Madam Speaker, others before me have said how atrocious it is to put time allocation on the bill.

The bill could be called one of two things. It could be called the deconfederation of confederation act, or it could be called the charter of rights for foreign and domestic corporations to basically exploit our resources without worry.

As debate is being closed in the chamber, will the minister assure us that the bill will be allocated to at least four separate subcommittees—those being environment, fisheries, human resources and finance—so that we can discuss this bill in detail?

Ethics May 2nd, 2012

Mr. Speaker, a year in, the government is showing how tired and corrupt it really is: the CIDA minister who believes taxpayers are there only to support her lavish lifestyle; the Minister of Industry who believes industrial development is keeping the Ethics Commissioner's office at work, investigating himself three times; a Treasury Board minister, of gazebo fame; and the Minister of National Defence who has helicopters as his personal limousine, and of course the $9-billion fib.

How can the Prime Minister condone such a crew of tainted ministers? How can he condone that?

Business of Supply April 30th, 2012

Mr. Speaker, testing fertilizer is an important responsibility. It may not be directly related to food safety but members would be amazed how often the fertilizer does not come up to what is listed on the bag. It is a responsibility of the Government of Canada. If that is not up to par, then farmers are paying for a product that they are not getting. That can be serious.

This is just one case among many for which the federal government is abdicating its responsibility to Canadians. How can the member stand in his place and support the government doing this? It is putting the food safety system at risk and not looking after labelling. And this little issue, as he calls it, of inspecting fertilizer, is a very important point for the many farmers in this country and he just sloughs it off. It is irresponsible.

Business of Supply April 30th, 2012

Mr. Speaker, if there is one thing we can be assured of it is that Canadian farmers produce high quality products. However, we have to understand that we are dealing with perishable products and things happen in transport and by lack of refrigeration. Things happen in processing plants, as we have seen with listeriosis.

From the farm side, we can be assured that there is absolute quality, but with the government's move, there is actually less inspection of imported products. That is worrisome.
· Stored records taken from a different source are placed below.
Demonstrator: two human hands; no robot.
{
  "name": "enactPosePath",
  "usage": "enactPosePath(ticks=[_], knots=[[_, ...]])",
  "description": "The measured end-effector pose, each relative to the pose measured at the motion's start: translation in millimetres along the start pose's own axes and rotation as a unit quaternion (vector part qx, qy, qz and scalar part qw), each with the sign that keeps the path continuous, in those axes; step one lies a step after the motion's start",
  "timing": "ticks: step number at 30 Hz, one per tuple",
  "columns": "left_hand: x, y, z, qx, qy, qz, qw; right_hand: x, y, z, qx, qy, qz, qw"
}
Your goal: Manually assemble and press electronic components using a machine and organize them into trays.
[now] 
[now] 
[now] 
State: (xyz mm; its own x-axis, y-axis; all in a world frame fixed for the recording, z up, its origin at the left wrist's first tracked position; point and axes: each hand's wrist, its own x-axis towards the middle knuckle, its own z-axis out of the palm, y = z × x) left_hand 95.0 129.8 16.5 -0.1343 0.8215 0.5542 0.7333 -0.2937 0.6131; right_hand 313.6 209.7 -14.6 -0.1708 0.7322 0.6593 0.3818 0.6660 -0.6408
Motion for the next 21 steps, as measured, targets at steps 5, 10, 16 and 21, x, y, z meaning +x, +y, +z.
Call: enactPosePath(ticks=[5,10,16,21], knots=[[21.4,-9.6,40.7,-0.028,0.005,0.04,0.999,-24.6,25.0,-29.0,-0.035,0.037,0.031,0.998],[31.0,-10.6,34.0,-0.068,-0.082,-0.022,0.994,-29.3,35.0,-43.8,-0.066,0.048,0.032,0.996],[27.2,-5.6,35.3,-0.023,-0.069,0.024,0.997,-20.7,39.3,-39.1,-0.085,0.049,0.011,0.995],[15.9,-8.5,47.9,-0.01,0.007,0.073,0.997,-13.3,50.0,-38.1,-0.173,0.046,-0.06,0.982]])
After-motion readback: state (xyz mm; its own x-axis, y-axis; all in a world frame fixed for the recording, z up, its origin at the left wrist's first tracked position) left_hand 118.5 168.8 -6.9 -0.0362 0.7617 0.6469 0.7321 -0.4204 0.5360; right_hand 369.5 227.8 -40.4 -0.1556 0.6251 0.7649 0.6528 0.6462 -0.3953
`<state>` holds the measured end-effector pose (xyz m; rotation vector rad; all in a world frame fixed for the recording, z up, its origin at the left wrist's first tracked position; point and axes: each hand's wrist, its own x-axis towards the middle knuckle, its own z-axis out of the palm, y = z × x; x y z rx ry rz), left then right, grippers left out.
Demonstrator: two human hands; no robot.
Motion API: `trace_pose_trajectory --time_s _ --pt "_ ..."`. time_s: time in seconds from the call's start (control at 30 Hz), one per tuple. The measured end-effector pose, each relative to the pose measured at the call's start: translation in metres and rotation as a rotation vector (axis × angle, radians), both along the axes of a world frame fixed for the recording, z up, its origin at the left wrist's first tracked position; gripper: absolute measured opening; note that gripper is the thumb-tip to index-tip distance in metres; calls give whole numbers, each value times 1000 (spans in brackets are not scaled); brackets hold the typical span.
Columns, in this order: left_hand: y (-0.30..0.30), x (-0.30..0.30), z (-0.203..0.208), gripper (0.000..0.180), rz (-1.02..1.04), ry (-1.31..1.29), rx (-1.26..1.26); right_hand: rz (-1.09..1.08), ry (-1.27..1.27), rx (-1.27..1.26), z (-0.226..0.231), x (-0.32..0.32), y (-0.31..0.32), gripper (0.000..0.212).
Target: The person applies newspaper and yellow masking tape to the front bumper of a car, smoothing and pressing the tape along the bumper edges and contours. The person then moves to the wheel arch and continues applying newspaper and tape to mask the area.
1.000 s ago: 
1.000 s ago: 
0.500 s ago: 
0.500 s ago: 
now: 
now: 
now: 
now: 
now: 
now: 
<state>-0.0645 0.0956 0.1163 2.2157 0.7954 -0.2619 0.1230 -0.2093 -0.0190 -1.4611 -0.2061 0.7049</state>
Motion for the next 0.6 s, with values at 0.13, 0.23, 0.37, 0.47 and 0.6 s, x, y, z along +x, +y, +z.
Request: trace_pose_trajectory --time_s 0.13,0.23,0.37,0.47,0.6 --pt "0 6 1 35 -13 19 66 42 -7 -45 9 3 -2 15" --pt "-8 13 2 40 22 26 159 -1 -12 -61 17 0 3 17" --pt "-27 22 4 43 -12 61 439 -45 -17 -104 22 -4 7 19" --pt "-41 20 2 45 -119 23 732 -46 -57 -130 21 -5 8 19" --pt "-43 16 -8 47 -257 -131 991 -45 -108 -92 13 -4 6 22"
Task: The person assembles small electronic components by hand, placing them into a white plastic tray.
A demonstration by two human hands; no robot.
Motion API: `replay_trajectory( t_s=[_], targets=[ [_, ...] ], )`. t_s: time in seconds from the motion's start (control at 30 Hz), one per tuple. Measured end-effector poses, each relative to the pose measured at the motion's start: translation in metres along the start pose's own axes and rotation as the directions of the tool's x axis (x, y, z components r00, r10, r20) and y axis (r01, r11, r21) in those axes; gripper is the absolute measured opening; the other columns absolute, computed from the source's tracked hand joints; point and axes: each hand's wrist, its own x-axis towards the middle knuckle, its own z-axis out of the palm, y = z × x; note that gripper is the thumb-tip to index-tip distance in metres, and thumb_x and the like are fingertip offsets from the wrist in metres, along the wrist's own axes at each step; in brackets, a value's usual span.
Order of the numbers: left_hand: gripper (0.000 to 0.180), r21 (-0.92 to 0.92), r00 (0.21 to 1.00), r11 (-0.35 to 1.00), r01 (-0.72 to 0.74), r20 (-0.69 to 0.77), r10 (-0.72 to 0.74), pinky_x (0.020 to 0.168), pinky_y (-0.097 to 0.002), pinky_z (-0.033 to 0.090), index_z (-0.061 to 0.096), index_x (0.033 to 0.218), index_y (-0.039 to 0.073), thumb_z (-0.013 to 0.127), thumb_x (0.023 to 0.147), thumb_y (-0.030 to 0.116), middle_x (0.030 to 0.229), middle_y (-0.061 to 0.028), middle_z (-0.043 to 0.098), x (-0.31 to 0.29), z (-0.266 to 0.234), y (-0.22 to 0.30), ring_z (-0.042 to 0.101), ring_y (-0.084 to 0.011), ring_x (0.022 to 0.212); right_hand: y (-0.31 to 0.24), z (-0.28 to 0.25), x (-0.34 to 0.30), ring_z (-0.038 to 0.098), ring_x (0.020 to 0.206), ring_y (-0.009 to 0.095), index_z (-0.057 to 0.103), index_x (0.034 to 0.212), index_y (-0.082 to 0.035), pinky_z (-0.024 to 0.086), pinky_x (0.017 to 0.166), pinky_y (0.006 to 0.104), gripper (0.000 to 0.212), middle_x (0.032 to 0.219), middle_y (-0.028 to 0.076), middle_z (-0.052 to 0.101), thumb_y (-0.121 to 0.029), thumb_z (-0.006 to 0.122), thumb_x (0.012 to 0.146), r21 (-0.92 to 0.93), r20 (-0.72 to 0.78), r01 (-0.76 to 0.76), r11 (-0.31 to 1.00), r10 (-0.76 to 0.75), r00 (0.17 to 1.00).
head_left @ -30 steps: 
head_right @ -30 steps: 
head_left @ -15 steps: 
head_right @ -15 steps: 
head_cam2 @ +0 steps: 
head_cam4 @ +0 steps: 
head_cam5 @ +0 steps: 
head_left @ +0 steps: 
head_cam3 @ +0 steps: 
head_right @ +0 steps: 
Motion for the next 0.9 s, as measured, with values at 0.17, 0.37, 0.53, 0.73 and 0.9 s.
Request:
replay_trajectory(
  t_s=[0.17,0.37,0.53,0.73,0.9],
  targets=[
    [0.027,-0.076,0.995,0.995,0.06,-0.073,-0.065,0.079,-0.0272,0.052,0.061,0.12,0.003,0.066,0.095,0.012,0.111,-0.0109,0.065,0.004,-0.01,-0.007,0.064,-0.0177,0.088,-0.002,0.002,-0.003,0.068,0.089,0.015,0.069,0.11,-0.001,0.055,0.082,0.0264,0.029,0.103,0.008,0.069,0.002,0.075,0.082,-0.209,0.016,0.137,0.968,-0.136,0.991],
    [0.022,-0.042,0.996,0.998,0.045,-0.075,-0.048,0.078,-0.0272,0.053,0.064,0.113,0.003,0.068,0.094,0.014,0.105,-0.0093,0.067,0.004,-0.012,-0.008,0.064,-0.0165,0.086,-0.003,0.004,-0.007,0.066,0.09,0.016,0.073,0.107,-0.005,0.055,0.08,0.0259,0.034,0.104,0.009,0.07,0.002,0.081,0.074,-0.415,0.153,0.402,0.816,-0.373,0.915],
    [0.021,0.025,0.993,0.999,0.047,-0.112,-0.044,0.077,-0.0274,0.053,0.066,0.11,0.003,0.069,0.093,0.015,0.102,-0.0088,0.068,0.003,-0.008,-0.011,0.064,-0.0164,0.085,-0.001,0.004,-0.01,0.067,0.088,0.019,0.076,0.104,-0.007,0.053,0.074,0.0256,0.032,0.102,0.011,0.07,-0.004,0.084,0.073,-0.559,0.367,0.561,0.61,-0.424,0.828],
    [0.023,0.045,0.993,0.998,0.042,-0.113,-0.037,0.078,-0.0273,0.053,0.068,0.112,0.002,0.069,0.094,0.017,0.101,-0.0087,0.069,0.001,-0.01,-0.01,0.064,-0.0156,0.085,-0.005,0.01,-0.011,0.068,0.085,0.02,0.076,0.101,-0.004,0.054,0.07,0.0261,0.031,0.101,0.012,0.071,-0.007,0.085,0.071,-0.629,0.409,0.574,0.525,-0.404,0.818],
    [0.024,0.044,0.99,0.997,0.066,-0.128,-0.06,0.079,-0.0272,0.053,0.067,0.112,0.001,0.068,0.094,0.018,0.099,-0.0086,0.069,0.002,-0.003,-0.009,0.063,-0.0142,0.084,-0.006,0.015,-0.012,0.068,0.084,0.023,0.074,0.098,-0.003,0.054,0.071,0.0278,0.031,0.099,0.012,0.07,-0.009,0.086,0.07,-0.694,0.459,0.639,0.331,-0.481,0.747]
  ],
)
Canadian producers are required to produce under certain rules. They are not allowed to use certain pesticides, herbicides and so on that could be dangerous to human health. They have to produce under tight environmental rules as well. As a result, their cost structure is quite high.

Those producers have to compete with producers in other countries who may use some of these products. There are two problems here. One, they may be non-competitive because other countries' producers do not abide by the same rules and quality standards that we do. Two, the inspectors at import positions are not in adequate numbers to do the job to check the quality of the product coming in. It is a serious issue for consumers and producers.

Business of Supply April 30th, 2012

By golly, Mr. Speaker, if that member wants to see hypocrisy all he has to do is watch his answers from question period any day in the House of Commons. He can watch them on TV and he will see hypocrisy at its height. That is what we get from that member every day in the House of Commons as we question Conservative election fraud, robocalls, and on and on goes the list.

I will say that the member should be worried about food safety. As I said in my remarks, it is under that government's watch that 23 people died as a result of listeriosis. The cuts in this budget would put food safety at risk once again in this country. Food safety is being put because the Conservative government has its priorities wrong with expensive F-35s, more jails and the list goes on. The member needs to--

Business of Supply April 30th, 2012

Mr. Speaker, I am pleased to speak on this Liberal opposition day motion.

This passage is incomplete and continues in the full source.